Le 23 novembre, de manière à calmer les esprits, Jean Chrétien annonça en Chambre un ultime assouplissement en ajoutant à l’article 28 : « Indépendamment des autres dispositions de la Charte », avant la séquence déjà annoncée (« les droits et libertés qui y sont mentionnés sont garantis également aux personnes des deux sexes »). Cet ajustement ne faisait pas disparaître non plus la prééminence de l’article 33. Tout demeurait intact.

Le pouvoir de dérogation demeurait une composante de l’énumération des droits de la Charte garantis aux personnes des deux sexes.

D’un côté, le législateur s’engageait à reconnaître aux deux sexes les droits énumérés dans la Charte. De l’autre, il se permettait également de les limiter, y compris en ce qui regarde les femmes, grâce à la disposition de dérogation, pivot de cet exercice de restriction. Voilà le compromis de 1982.

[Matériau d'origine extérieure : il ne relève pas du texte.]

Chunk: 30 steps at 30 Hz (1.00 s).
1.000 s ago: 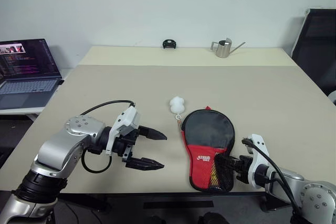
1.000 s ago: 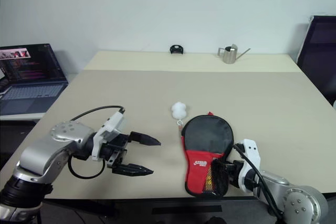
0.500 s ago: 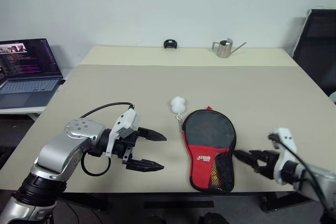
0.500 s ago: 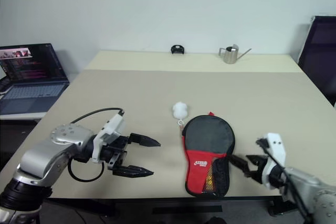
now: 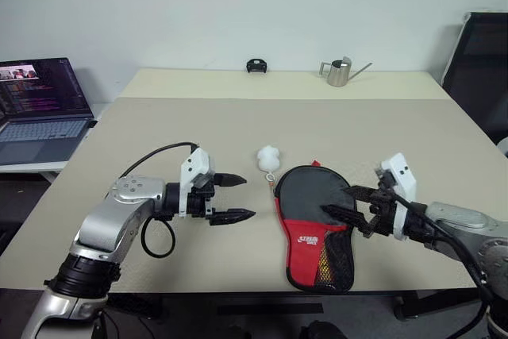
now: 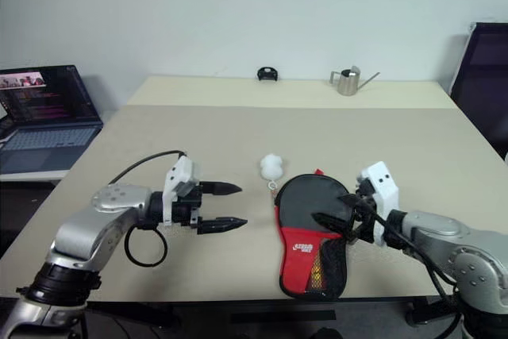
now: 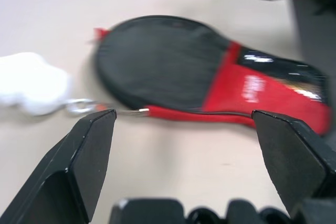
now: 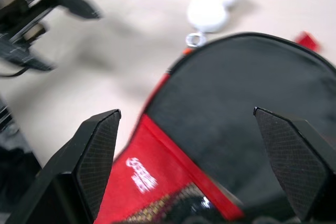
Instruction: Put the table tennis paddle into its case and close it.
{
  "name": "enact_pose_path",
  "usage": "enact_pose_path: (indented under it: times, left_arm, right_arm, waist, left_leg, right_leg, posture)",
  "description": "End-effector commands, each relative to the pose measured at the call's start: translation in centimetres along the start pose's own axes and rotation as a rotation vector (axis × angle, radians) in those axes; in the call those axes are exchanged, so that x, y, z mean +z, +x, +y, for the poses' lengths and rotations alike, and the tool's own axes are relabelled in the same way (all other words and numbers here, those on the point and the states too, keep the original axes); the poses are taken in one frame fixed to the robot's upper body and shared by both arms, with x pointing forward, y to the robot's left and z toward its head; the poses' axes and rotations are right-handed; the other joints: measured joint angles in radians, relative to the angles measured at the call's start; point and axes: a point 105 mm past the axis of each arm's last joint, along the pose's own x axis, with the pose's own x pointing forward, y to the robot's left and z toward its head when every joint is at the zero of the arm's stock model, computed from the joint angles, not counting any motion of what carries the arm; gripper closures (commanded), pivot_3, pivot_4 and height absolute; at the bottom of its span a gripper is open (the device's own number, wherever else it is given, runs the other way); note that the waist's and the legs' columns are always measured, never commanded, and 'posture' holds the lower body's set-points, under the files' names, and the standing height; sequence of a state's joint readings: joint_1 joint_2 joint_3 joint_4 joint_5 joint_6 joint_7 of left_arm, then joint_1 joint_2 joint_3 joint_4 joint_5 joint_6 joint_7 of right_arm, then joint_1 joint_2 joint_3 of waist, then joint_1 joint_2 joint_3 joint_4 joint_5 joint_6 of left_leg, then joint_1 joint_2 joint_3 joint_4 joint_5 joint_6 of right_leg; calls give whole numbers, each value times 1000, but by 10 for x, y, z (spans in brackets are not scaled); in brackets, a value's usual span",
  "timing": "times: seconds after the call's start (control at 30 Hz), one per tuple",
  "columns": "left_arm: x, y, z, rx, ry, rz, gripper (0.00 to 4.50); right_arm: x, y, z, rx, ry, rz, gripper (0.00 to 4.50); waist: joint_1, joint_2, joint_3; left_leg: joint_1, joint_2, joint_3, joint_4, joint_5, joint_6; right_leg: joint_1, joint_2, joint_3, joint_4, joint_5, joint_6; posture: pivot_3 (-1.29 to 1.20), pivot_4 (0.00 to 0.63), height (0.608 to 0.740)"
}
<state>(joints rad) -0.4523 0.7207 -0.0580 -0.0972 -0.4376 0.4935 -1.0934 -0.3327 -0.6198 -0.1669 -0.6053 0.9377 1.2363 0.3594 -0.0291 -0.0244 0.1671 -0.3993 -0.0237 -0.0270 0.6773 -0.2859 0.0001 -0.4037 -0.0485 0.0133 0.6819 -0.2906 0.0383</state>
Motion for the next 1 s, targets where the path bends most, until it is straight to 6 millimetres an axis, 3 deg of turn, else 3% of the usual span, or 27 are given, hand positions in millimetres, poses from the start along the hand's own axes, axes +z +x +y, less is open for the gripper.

On doit donc retenir que l’article 28 de la Charte canadienne des droits et libertés n’a qu’une valeur interprétative de la logique globale de la Charte, sans détenir une prépondérance sur la disposition de dérogation. C’est exactement l’inverse qui a été scellé.

Les pourfendeurs de la Loi sur la laïcité de l’État se noient dans des conjectures subjectives et idéologiques. À propos des intentions du législateur, on ne peut pas aujourd’hui faire dire à la Charte ce qu’elle ne voulait pas énoncer au moment de sa conception. Les parties prenantes n’ont jamais eu l’intention de se départir de ce mécanisme dérogatoire de l’article 33. Cette ambition d’avoir un chapitre de droits et libertés reconnus pour les femmes, supplantant les autres dispositions de la Charte et placé à l’abri des clauses dérogatoires, c’était l’aspiration initiale du mouvement féministe en 1981. Mais cette aspiration a été refusée par le gouvernement de Pierre Elliott Trudeau. Elle ne s’est jamais matérialisée.